Yellen keeps reminding the public the debt limit increase is needed to pay for money already spent by the government as if that precludes reining in spending. No Republican (or Democrat) will vote to end entitlements, despite the babbling statements from the White House press secretary.
Congress has never failed to lift the debt ceiling. This Congress will do the same. Although President Biden insists there will be no negotiations with the House, his former boss President Obama reached a budget deal to avoid a shutdown in 2013 after a protracted battle with the GOP-controlled House.

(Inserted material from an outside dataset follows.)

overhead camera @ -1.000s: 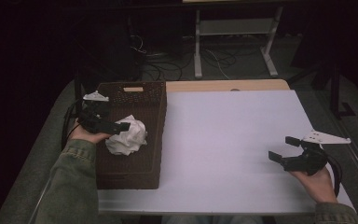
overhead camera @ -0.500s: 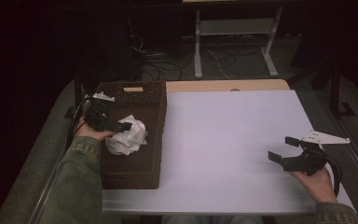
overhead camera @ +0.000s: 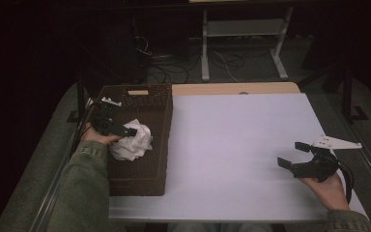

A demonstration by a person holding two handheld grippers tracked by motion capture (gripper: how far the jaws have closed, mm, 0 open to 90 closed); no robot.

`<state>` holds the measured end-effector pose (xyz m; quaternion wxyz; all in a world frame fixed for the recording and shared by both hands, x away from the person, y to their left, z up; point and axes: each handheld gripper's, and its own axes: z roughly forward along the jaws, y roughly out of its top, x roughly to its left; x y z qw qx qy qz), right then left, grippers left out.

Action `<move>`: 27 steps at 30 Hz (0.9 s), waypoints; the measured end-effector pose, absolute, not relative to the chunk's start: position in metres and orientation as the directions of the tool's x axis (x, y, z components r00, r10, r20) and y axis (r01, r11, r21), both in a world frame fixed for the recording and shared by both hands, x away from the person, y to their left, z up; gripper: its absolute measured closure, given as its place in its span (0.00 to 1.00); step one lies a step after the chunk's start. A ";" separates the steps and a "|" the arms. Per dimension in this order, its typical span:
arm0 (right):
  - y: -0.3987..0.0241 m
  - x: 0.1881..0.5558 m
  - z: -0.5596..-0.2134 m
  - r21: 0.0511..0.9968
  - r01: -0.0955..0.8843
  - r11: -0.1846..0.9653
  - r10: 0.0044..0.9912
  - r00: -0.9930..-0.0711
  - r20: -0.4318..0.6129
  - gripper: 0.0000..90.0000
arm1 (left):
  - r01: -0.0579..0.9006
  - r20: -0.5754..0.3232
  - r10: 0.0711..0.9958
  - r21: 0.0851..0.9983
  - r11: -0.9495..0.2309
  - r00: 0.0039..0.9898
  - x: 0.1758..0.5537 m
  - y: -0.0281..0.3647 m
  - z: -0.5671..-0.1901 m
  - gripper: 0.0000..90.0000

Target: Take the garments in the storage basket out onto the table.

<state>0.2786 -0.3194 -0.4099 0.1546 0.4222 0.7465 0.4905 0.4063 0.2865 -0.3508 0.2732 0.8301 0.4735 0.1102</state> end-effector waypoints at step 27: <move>-0.318 0.278 -0.410 0.862 0.477 0.174 0.775 -0.606 0.179 0.00 | 0.777 -0.114 0.810 0.386 -0.497 0.575 0.418 0.284 -0.383 0.00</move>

While the debt issue elicits hysteria, there was no outrage from the media or the administration when the federal government broke all spending records in fiscal year 2021 by doling out $6.8 trillion. The Democrat controlled Congress followed that gusher with a near-record $6.27 trillion in fiscal year 2022.
In the madcap dash before the new House could be seated, Congress agreed to a $5.8 trillion budget. The limitless spending helps explain why the current national debt is $31.5 trillion and growing $102 million every hour. Yellen's solution? Just raise the debt limit to accommodate more reckless spending.

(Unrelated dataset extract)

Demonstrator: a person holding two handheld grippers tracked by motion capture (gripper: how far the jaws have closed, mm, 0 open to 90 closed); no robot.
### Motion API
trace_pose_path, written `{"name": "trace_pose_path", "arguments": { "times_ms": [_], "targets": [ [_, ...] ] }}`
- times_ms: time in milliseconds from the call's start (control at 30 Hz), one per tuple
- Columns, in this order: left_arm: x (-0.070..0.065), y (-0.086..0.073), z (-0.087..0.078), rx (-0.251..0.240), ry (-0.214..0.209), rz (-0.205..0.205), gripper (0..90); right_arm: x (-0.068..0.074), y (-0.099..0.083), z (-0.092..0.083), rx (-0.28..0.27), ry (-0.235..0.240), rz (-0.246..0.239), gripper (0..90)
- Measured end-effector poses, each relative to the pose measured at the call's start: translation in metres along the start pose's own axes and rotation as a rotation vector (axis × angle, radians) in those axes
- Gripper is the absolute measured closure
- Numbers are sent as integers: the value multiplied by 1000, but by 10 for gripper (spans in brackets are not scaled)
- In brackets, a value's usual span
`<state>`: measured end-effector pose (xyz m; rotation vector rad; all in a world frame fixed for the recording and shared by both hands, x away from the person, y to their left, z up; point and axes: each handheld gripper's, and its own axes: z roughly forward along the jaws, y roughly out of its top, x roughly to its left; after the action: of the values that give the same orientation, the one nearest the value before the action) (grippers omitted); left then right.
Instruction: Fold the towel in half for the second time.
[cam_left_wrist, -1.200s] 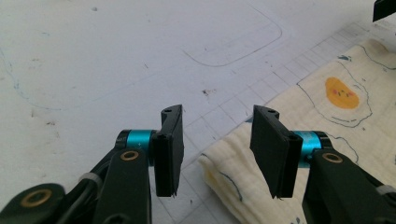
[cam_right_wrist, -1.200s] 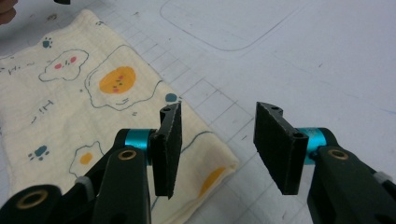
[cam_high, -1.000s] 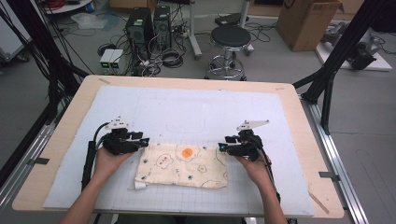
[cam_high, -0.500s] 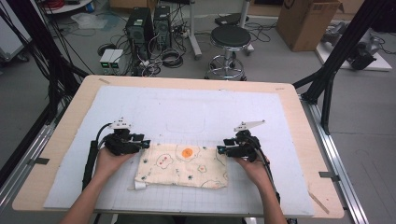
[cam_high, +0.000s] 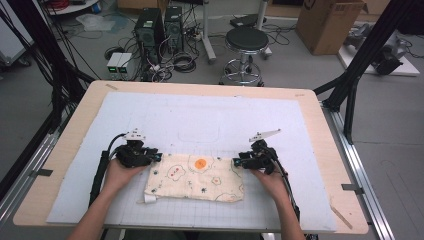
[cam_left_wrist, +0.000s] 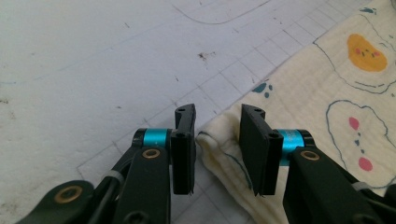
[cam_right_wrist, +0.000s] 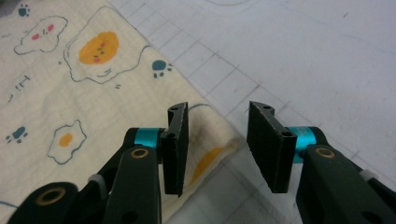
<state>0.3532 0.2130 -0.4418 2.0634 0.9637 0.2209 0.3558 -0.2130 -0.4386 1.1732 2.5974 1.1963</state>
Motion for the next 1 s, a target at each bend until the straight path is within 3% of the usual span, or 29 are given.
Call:
{"name": "trace_pose_path", "arguments": {
  "times_ms": [167, 333, 533, 800, 933, 1000],
  "targets": [
    [0, 0, 1, 2, -2, 13, 775, -1, 0, 1, -1, 7, 1, 724],
    [-1, 0, 0, -8, -5, 23, 820, 4, 1, 3, 19, 6, -35, 826],
    [-2, 2, -4, -27, 11, 19, 842, 4, 4, -3, -11, 0, -42, 841],
    [5, 9, -9, -76, 19, -30, 849, 0, 16, -9, -36, -6, -30, 841],
    [8, 21, -9, -103, 52, -32, 850, -5, 28, -9, -44, -21, -33, 841],
    [9, 29, -9, -78, 80, 2, 850, -10, 34, -9, -44, -14, -14, 841]
  ]
}}
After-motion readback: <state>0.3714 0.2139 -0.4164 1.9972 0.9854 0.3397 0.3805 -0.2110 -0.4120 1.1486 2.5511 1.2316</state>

The mountain of debt has risen so fast that the Congressional Budget Office (CBO) projects government spending will result in multi-trillion dollar deficits stretching through 2032, adding $15.7 trillion to the national debt.
Current debt is 124% of the nation's Gross Domestic Product (GDP). That puts the U.S. in company with countries such as Bahrain, Zambia and Sir Lanka. For comparison's sake, U.S. debt averaged 65.2% of GDP from 1940 until 2022.
The CBO has repeatedly warned since the last decade "the current trajectory of federal borrowing is unsustainable and could lead to slower economic growth in the long run as debt rises as a percentage of GDP. " Their admonition has fallen on deaf ears in Congress.
In fiscal year 2021, just the interest on national debt reached $562 billion. Last fiscal year, it soared to $724 billion, an increase of 30% in a single year. The CBO estimates the interest on national debt will skyrocket to a record $1.2 trillion by 2032, representing 3.3% of GDP, the highest ever recorded.
Too often Americans fail to take notice of the debt. It doesn't effect them directly, they falsely believe. As debt grows, it will sap growth of the economy. That directly impacts jobs and pay. An economy in decline effects those who can least afford to ride out a recession.
Overheated federal government spending also fuels inflation, which raises the prices of goods for all Americans. Inflation last year was 8.7%, making it harder for Americans to make ends meet. Deficit budgets will inevitably lead to tax hikes on average earners to pay for the excessive spending.
Every American has a vested interest in this squabble over the debt and spending.
Irregardless of what politicians think, Americans aren't being fooled by the rhetoric, A Scott Rasmussen National Survey found that 45% of Americans think the debt ceiling should only be raised on the condition there are spending cuts. Sixteen percent say the debt ceiling should not be raised at all.
The prudent course is for Congress and the administration to reach a deal to increase the debt level in exchange for spending cuts. Just bowing to the president's demand for no negotiations is an act of surrender. Unchecked spending is the biggest threat to the economy, not the debt limit.